Writing a cartoon caption or even a catchy introduction requires thinking that is truly outside the box. The following information is designed to get the creative process flowing.
How you approach the task helps to stimulate the thinking process. Before even beginning to create a caption, keep these in mind.
- The more practice, the better. Quality comes with practice. For each caption considered, write at least ten more. Push yourself. Come back later and write five more. If you can write twenty, make it twenty-five. Sometimes the last line is the best.
- Find a humor partner. Discuss several ideas about the cartoon, then write your own lines individually. Compare notes. By combining and improving on each others material, you fuel creativity for better writing.
- Write captions that aren’t funny. This is a basic principle of brainstorming. Early in the creative process, don’t censor. Let the ideas flow and record them all. Finally, twist them around into something better in the editing process.
- Write down several captions. Study the placement of the punchwords, the words that drive the joke. They should normally be at the end of the punchline. Eliminate excess words. Look for colorful and funny words. And then rewrite again.
- Be patient. At first glance, when you look at a cartoon, you may not have a single idea for a caption. Don’t worry, ideas will come. Study the cartoon. Let it develop on its own.
- It’s about connections. One of the basic humor writing skills for any situation is to look for a link to something else. Humor is often about connecting two things that were previously unrelated.
Now that you have the correct mindset, what techniques can help get ideas flowing? Look at the cartoon or topic and see it from different angles. What is really going on? Is there a line in there somewhere that can be tweaked differently?
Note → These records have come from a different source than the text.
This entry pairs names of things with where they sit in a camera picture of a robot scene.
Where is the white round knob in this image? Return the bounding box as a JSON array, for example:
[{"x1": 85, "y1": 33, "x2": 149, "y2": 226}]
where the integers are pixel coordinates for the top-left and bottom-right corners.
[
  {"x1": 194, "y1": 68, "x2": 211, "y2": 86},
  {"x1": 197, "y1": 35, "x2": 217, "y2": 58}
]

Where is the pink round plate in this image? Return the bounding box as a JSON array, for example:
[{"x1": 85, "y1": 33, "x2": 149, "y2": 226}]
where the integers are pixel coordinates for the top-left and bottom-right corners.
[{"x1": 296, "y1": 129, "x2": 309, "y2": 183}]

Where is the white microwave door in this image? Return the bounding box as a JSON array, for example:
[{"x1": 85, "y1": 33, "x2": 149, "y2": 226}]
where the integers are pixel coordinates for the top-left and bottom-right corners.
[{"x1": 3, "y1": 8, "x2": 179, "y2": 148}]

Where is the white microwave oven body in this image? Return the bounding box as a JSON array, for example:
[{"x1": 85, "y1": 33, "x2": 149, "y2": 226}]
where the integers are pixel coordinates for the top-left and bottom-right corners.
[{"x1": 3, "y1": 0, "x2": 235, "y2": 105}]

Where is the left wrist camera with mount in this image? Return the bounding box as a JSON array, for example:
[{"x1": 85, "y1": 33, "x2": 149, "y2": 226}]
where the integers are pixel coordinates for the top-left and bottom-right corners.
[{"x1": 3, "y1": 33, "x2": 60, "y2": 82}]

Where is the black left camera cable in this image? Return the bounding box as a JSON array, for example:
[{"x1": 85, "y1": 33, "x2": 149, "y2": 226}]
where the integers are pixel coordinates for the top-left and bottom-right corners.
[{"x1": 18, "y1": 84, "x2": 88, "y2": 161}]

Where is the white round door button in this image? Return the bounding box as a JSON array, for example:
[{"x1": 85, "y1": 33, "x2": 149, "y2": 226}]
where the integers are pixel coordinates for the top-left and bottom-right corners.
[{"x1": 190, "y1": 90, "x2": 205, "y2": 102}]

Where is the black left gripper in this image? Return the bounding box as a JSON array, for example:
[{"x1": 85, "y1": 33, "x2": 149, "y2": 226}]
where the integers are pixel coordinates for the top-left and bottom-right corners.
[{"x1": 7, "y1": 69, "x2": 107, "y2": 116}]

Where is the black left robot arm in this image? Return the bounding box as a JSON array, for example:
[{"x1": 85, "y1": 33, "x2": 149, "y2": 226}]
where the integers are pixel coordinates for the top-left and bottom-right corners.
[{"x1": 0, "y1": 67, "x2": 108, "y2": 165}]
What is a theme that might not be so obvious? This is a time for coloring outside the lines.
- What is the most obvious thing happening? Is it funny just by itself? What makes it funny?
- Can you now twist that a bit. Take the opposite viewpoint. Is it funny? Can it be tweaked somewhat?
- What is NOT obvious? Sometimes an implied thought is evident because of the action. Is that funny? Can it be reversed?
- Are there any obvious questions? What if this happened? What if that happened?
- What is missing from the cartoon? Again, color outside the lines. Approach the events from a different angle.
- What could have happened or might happen next? Look for humor in follow-up events. Can something go wrong? Can something go right?
- What could happen in an insignificant detail? Is there a secondary happening in the cartoon? Is the background funny?
With these questions in mind, look for opportunities to hone your skill. Cartoon caption contests, introduction speeches, and article writing are all types of documents that could be improved with judicious use of captions.
- Enter contests frequently. Or, challenge yourself without a contest. Find an existing cartoon and hide the caption while you try to write your own. You will find many in magazines and newspapers everywhere. Then compare your lines with the published caption.
- Customize a caption for a specific group. How can you relate the details of the cartoon to specific things about a work group, a civic club or association, or any other public entity? Use buzz words, activities, habits and names of people to make your point.
- Put it away for a while. After drafting several lines, do something else for a day or so. When you review them, you will discover a fresh perspective. The brain has been working even when you were off doing something else.
- The improvement cycle. Practice makes perfect. Fair becomes good. Good becomes excellent. Excellent becomes outstanding.
Challenge yourself to practice writing cartoon captions. Not necessarily to become a caption writer, but do it to exercise your creativity and sharpen your ability to see and create humor in all areas of your life. Once you get started, it will be come kind of addictive. It is also a good conversation starter and exhibits a rounded personality.